Even in the context of prayer, I thought doing much effort in preparing myself and the materials for prayer would caused more meaning and fruitfulness in my formal  prayer periods but I truly proved it wrong. Before, I already heard it but now I truly am able to experience and learn it by heart that prayer is basically a moment of grace where encounter happens. Those moments of dryness and seemingly nothingness of God in prayer became my best teacher as I gradually learn to practice the gift of obedience and indifference before a God who is so unique in manifesting his presence in me. Gradually, I was graced by God to be just ‘there’ letting Him to manifest himself in a much unknown way contrary to what I expect. There I saw a God who is like a carpenter rebuilding my broken self. A God who accepts, respects and welcomes where I am, just as he accepted the kind of faith St. Thomas has.

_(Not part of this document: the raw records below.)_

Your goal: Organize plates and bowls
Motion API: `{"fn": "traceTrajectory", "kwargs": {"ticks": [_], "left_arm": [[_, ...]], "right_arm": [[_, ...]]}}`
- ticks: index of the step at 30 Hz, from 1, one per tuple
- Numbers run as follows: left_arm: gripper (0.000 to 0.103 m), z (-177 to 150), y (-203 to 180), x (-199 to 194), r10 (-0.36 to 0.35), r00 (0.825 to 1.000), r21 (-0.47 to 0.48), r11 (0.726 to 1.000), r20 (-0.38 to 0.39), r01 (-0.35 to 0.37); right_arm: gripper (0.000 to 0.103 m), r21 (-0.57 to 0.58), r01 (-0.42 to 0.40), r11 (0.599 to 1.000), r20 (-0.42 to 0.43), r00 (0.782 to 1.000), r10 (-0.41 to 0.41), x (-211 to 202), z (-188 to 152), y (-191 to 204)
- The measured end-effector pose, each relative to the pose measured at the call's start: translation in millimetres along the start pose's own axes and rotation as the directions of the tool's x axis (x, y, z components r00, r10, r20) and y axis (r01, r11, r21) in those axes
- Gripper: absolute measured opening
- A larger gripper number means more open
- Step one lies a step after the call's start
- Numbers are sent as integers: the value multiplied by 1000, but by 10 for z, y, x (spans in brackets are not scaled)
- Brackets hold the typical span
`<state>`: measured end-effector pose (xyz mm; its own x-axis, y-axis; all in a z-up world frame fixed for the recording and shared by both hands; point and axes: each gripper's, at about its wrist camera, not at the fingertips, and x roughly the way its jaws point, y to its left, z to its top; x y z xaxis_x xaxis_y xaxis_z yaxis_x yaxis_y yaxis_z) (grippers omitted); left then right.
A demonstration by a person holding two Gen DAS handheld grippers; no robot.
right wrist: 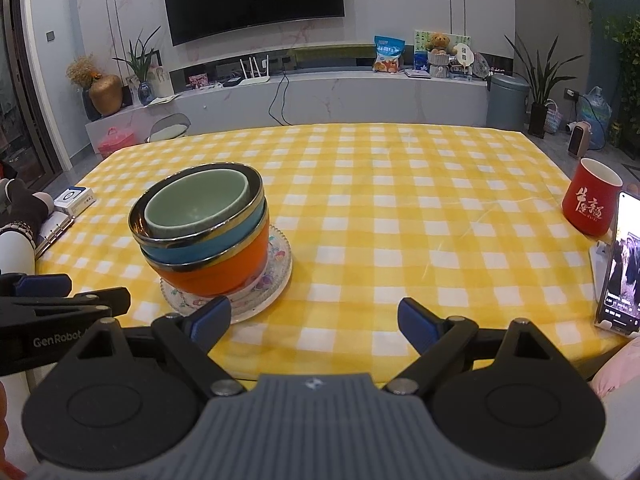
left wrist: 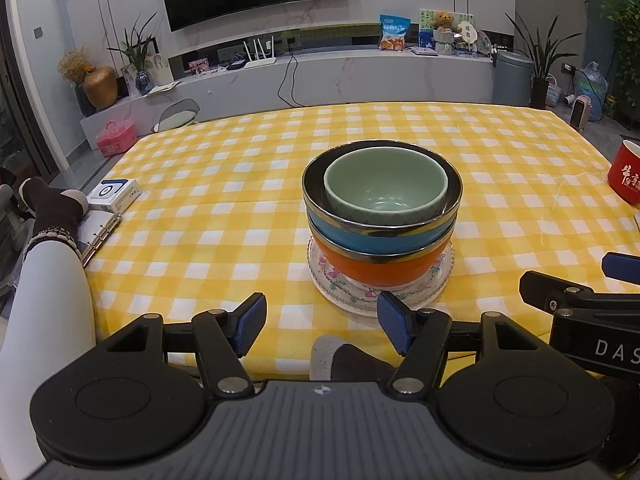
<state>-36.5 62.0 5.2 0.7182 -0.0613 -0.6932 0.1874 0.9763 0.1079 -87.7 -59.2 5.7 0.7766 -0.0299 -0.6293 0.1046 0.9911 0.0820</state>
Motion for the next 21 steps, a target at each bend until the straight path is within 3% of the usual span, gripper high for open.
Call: {"fn": "traceTrajectory", "kwargs": {"ticks": [21], "left_arm": [[75, -17, 5, -7, 11, 1000, 0, 1000, -2, -11]], "right_arm": [[89, -2, 1, 1000, -4, 1000, -1, 2, -16, 10]]}}
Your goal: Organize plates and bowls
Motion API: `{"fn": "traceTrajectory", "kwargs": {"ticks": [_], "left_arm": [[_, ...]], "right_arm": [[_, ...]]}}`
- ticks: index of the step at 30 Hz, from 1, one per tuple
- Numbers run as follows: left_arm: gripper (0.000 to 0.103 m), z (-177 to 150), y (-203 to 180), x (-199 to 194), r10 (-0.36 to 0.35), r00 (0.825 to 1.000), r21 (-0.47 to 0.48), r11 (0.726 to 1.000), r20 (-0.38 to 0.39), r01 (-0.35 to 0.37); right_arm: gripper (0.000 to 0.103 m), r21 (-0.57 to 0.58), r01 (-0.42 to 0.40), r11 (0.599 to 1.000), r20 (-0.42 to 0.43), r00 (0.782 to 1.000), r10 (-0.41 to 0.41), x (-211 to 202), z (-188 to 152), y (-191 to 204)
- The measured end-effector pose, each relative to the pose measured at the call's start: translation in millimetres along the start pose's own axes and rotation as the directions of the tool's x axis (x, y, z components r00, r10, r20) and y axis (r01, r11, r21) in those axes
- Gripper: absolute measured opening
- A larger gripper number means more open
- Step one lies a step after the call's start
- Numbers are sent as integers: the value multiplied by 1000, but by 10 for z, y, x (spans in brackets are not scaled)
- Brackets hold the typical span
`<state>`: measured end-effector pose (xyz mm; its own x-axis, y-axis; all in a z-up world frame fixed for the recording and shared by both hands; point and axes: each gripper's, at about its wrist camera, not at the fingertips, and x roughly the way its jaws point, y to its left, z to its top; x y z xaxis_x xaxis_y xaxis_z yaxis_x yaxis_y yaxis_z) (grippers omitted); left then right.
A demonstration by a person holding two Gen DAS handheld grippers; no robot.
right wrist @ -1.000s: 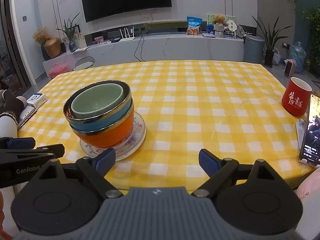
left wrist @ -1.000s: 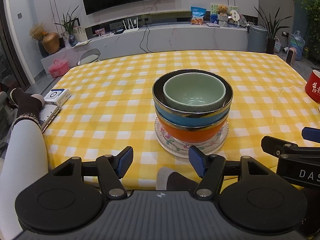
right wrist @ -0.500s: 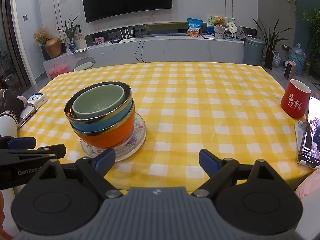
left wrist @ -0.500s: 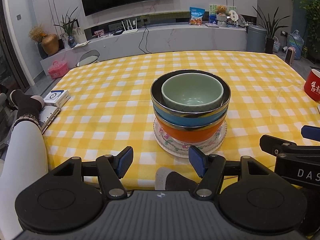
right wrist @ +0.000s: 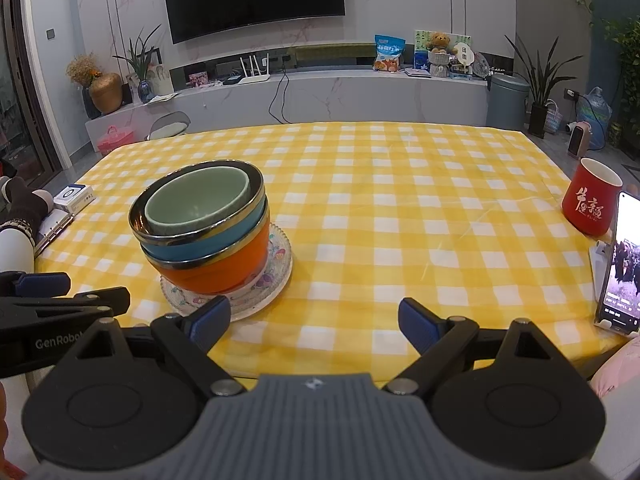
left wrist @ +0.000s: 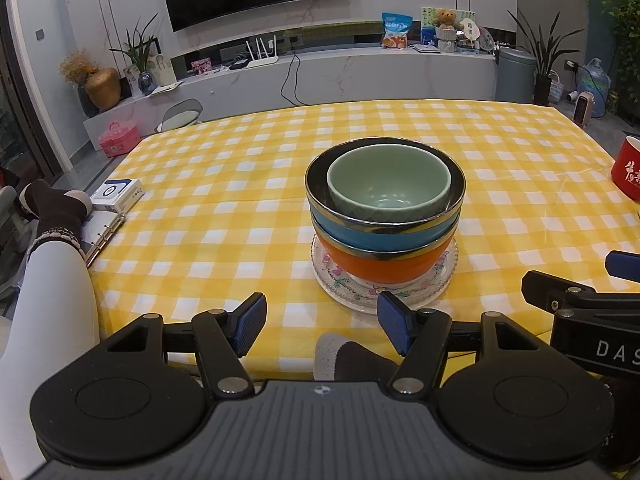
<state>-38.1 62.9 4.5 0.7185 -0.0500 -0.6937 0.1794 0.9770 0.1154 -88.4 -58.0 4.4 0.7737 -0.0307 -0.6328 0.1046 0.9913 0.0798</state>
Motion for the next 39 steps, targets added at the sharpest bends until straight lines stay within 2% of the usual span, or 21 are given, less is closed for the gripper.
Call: {"fn": "traceTrajectory", "kwargs": {"ticks": [39], "left_arm": [[75, -17, 10, -2, 2, 1000, 2, 1000, -5, -2]], "right_arm": [[90, -5, -1, 1000, -3, 1000, 1, 11, -1, 13]]}}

Lansang can be the best representation of me –bended, twisted, weak, deform caused by many fall shorts, not perfect because of the varied instances of misusing the giftedness that the LORD had given. But it was on this retreat that I felt how the LORD was trying to repair my bended self. He was patiently hammering my life allowing me to re-align myself to be used again for a greater purpose. The hammering process was not that easy not because of my hardiness but the feeling of guilt and shame gazing so closely at this God who sees me differently and loved me beyond what human love means. Such an experience evoke in me an interior knowledge that my life was truly not mine to take and it is a visible manifestation of His great mercy working though me. There I was able to appreciate more the song “Take LORD, receive”.
          Lastly, it is my ardent prayer that whatever things I learn and experience during the retreat I may be able to remember it and practice it for life. These lasting memories with the LORD would serve as a nail that makes firm the connection of both ends- my desire and God’s grace. I still don’t know what lies ahead, but these loving memories would truly make a greater difference in viewing life even in moments of frustrations and darkness. This emotional knowledge and connectedness through constant prayer and discernment would serve as my foundation as I advance in my priestly formation and I would cherish it for the rest of my life. Failures, dryness, frustrations, pains, darkness might come but such an experience would not caused me to be blinded but rather recognize him more even in the midst of it all and say, it is the LORD.